Java in a Nutshell, 5th Edition by David Flanagan

Synopsis

This ClassLoader provides a useful way to load untrusted Java code from a search path of arbitrary URLs, where each URL represents a directory or JAR file to search. Use the inherited loadClass( ) method to load a named class with a URLClassLoader. Classes loaded by a URLClassLoader have whatever permissions are granted to their java.security.CodeSource by the system java.security.Policy, plus they have one additional permission that allows the class loader to read any resource files associated with the class. If the class is loaded from a local file: URL that represents a directory, the class is given permission to read all files and directories below that directory.

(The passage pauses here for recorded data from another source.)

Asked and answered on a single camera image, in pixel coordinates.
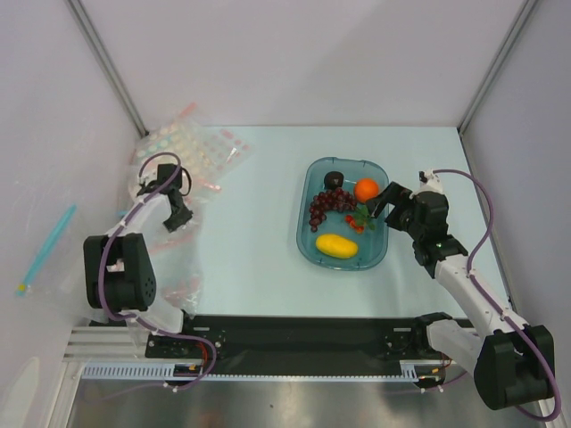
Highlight teal transparent plastic tray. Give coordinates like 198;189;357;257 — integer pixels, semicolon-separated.
296;157;388;271

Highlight clear zip bag red dots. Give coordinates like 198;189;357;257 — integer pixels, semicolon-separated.
120;180;203;337

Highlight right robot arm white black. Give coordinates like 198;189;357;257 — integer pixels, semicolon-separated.
366;176;562;422

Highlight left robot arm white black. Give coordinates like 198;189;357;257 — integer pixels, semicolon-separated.
83;163;196;357

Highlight zip bag pastel dots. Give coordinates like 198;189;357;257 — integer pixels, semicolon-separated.
129;103;215;183

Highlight zip bag red dots back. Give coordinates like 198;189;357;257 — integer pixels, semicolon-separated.
199;127;256;192

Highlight orange fruit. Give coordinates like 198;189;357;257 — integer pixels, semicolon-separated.
353;178;380;203

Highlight red cherries with green leaves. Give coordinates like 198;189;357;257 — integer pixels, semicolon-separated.
345;204;377;234

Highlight purple grape bunch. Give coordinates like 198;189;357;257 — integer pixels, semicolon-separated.
308;187;357;233

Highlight dark brown round fruit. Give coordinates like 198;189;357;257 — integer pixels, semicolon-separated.
324;171;344;191

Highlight yellow mango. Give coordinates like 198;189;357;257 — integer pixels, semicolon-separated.
315;234;359;259

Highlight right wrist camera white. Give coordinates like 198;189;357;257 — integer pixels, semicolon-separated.
417;169;444;194

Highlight clear bag teal zipper wall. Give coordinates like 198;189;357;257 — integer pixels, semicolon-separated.
15;204;88;316

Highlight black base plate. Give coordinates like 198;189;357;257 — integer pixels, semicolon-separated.
145;316;450;378

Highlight white slotted cable duct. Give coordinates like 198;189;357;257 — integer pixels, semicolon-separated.
82;359;447;383

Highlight left aluminium frame post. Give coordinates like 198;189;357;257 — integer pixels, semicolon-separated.
63;0;148;138

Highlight aluminium frame post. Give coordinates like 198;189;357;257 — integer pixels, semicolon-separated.
457;0;542;138
63;0;148;138

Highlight right aluminium frame post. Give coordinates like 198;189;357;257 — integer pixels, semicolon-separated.
457;0;542;138

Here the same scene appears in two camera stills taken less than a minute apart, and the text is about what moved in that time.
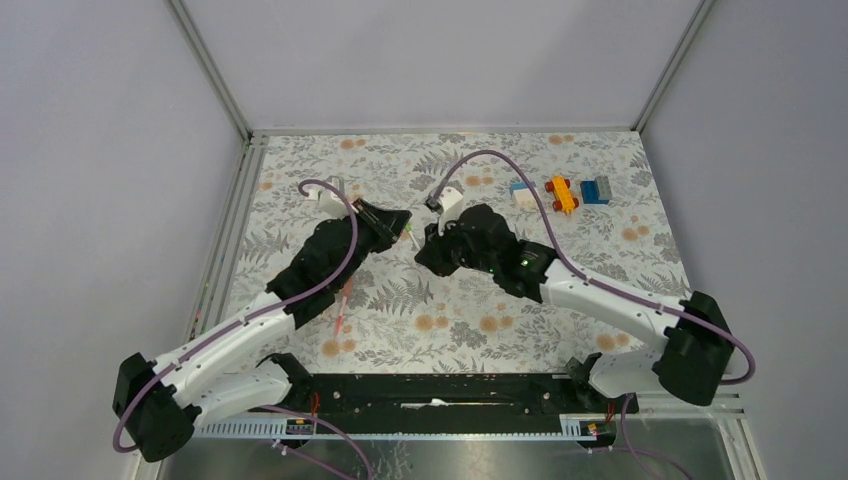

If the class is loaded from a local file: URL that represents a JAR file, the class is given permission to read that JAR file. If the class is loaded from a URL that represents a resource on another host, that class is given permission to connect to and accept network connections from that host. Note, however, that loaded classes are not granted this additional permission if the code that created the URLClassLoader in the first place would not have had that permission.

You can obtain a URLClassLoader by calling one of the URLClassLoader( ) constructors or one of the static newInstance( ) methods. If you call newInstance( ), the loadClass( ) method of the returned URLClassLoader performs an additional check to ensure that the caller has permission to access the specified package.